Entrancing and uplifting.

A small dog, the elderly woman who owns him, and a homeless girl come together to create a tale of serendipity.

Piper, almost 12, her parents, and her younger brother are at the bottom of a long slide toward homelessness. Finally in a family shelter, Piper finds that her newfound safety gives her the opportunity to reach out to someone who needs help even more. Jewel, mentally ill, lives in the park with her dog, Baby. Unwilling to leave her pet, and forbidden to enter the shelter with him, she struggles with the winter weather. Ree, also homeless and with a large dog, helps when she can, but after Jewel gets sick and is hospitalized, Baby’s taken to the animal shelter, and Ree can’t manage the complex issues alone. It’s Piper, using her best investigative skills, who figures out Jewel’s backstory.

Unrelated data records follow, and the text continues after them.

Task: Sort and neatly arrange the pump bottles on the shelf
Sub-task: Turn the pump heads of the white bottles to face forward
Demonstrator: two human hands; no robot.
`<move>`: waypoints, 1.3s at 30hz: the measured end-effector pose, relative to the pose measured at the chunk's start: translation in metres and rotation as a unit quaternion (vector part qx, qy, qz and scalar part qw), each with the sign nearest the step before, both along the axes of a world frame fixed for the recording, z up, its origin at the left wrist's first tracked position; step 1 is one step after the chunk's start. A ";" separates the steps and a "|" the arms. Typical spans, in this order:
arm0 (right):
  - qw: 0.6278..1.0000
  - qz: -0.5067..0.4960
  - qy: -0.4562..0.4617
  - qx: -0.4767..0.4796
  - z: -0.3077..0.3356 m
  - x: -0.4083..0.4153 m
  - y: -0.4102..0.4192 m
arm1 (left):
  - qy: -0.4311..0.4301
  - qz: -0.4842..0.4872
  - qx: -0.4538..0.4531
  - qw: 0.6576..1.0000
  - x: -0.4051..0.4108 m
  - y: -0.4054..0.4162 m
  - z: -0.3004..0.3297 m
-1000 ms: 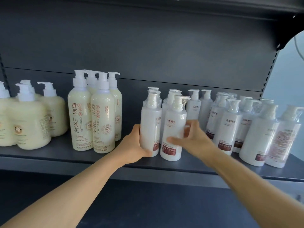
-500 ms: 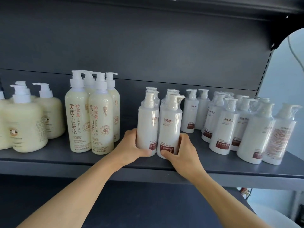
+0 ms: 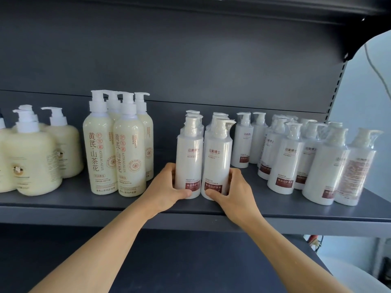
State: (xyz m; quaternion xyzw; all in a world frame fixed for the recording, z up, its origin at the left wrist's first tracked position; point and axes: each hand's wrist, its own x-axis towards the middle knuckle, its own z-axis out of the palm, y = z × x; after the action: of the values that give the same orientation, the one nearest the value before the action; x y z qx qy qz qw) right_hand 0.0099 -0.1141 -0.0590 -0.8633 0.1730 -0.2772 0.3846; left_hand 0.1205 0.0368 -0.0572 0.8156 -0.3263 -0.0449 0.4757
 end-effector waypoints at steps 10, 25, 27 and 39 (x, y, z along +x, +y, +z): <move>1.000 -0.003 0.016 -0.022 -0.002 0.001 -0.001 | -0.007 0.018 -0.021 1.000 -0.005 -0.003 0.003; 0.997 0.016 0.069 -0.025 0.009 -0.006 0.000 | 0.024 0.021 -0.001 0.999 -0.015 -0.004 0.012; 0.994 0.029 0.101 -0.033 0.016 -0.014 -0.005 | -0.001 0.034 -0.005 0.999 -0.020 -0.004 0.020; 0.957 -0.054 0.043 -0.281 0.135 -0.049 -0.072 | -0.314 0.032 0.035 0.948 -0.034 -0.042 0.154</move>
State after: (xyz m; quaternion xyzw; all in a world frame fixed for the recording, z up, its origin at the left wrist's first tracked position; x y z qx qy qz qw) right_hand -0.0393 -0.1864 0.0759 -0.9370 0.1507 -0.2976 0.1037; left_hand 0.0867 -0.0050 0.0968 0.8141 -0.4317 0.2177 0.3216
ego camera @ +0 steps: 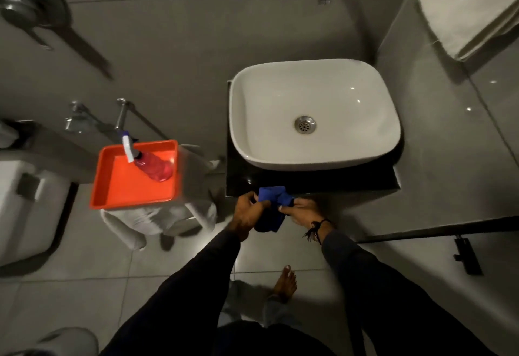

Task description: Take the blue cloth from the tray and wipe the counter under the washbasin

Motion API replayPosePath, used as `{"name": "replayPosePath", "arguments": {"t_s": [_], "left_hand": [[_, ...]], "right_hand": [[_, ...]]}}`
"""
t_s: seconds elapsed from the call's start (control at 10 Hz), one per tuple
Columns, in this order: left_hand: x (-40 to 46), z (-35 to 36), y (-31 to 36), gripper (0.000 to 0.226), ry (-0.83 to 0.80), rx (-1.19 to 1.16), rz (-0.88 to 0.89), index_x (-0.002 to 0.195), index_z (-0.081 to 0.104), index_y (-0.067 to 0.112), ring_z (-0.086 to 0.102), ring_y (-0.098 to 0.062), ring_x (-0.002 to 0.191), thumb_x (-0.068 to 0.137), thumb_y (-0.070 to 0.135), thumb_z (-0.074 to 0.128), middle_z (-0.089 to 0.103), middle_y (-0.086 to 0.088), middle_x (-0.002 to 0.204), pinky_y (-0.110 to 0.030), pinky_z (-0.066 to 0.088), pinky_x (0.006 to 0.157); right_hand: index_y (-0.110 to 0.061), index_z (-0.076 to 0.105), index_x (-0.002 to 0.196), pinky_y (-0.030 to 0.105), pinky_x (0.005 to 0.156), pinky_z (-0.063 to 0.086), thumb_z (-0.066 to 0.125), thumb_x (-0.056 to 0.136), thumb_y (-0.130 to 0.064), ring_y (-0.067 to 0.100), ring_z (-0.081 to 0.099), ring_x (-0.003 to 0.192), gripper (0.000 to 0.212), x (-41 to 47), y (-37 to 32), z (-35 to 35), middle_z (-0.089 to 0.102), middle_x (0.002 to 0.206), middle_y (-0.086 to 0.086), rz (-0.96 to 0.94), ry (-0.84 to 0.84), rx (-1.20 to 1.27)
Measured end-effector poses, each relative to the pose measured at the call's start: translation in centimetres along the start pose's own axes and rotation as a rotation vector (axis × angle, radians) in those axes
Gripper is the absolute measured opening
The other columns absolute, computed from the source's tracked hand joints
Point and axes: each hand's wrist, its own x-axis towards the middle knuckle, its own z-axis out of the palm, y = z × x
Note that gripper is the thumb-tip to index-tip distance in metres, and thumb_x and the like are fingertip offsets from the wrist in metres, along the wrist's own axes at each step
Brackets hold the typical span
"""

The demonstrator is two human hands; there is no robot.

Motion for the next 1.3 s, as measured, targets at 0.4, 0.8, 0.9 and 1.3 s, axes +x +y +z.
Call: {"name": "replayPosePath", "arguments": {"t_s": [0.4,0.8,0.9,1.3], "left_hand": [[-1.0,-25.4,-4.5,0.034,0.112,-0.338,-0.246,0.119,0.065,-0.001,0.063,-0.031,0.098,0.088,0.013,0.061,0.069,-0.019,0.107,-0.043,0.047,0.087],[11.5,-46.8,-9.4,0.018,0.364,-0.208,-0.271,0.108,0.064,0.005,0.065,-0.028,0.092,0.091,0.002,0.06,0.067,-0.014,0.106,-0.038,0.059,0.081],[15.0,-48.9,-9.5,0.043,0.225,-0.155,-0.268,0.134,0.057,0.004,0.061,-0.03,0.108,0.091,0.0,0.053,0.063,-0.013,0.125,-0.046,0.054,0.101],[14.6,-53.9,-5.7,0.031,0.272,0.088,-0.206,0.127,0.065,0.01,0.061,-0.032,0.122,0.097,0.012,0.055,0.064,-0.015,0.139,-0.036,0.049,0.109]], "right_hand": [[0.003,0.066,0.118,0.054,0.103,0.053,0.079,0.082,-0.001,0.039,0.066,0.118,0.037,-1.3,-9.7,24.1,0.068,0.128,0.024,0.078,-0.332,0.108],[-0.001,0.072,0.098,0.041,0.084,0.057,0.059,0.086,0.011,0.024,0.06,0.093,0.021,7.3,-17.0,49.2,0.069,0.094,0.011,0.044,-0.094,-0.092],[0.0,0.068,0.109,0.028,0.072,0.045,0.047,0.088,0.014,0.021,0.053,0.092,0.033,10.1,-18.8,51.8,0.06,0.095,0.008,0.022,-0.073,-0.17],[0.002,0.04,0.146,0.042,0.106,0.044,0.053,0.095,-0.003,0.041,0.055,0.128,0.053,8.5,-22.1,52.6,0.056,0.14,0.026,-0.023,-0.077,-0.411]]}}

Still, she needs all the help of the shelter Firefly Girls troop that she joins to achieve her accomplishment: to raise enough money to provide Jewel and Baby with a secure, hopeful future and, maybe, with their kindness, to inspire a happier story for Ree. Told in the authentic alternating voices of loving child and loyal dog, this tale could easily slump into a syrupy melodrama, but Pyron lets her well-drawn characters earn their believable happy ending, step by challenging step, by reaching out and working together. Piper, her family, and Jewel present white; Pyron uses hair and naming convention, respectively, to cue Ree as black and Piper’s friend Gabriela as Latinx.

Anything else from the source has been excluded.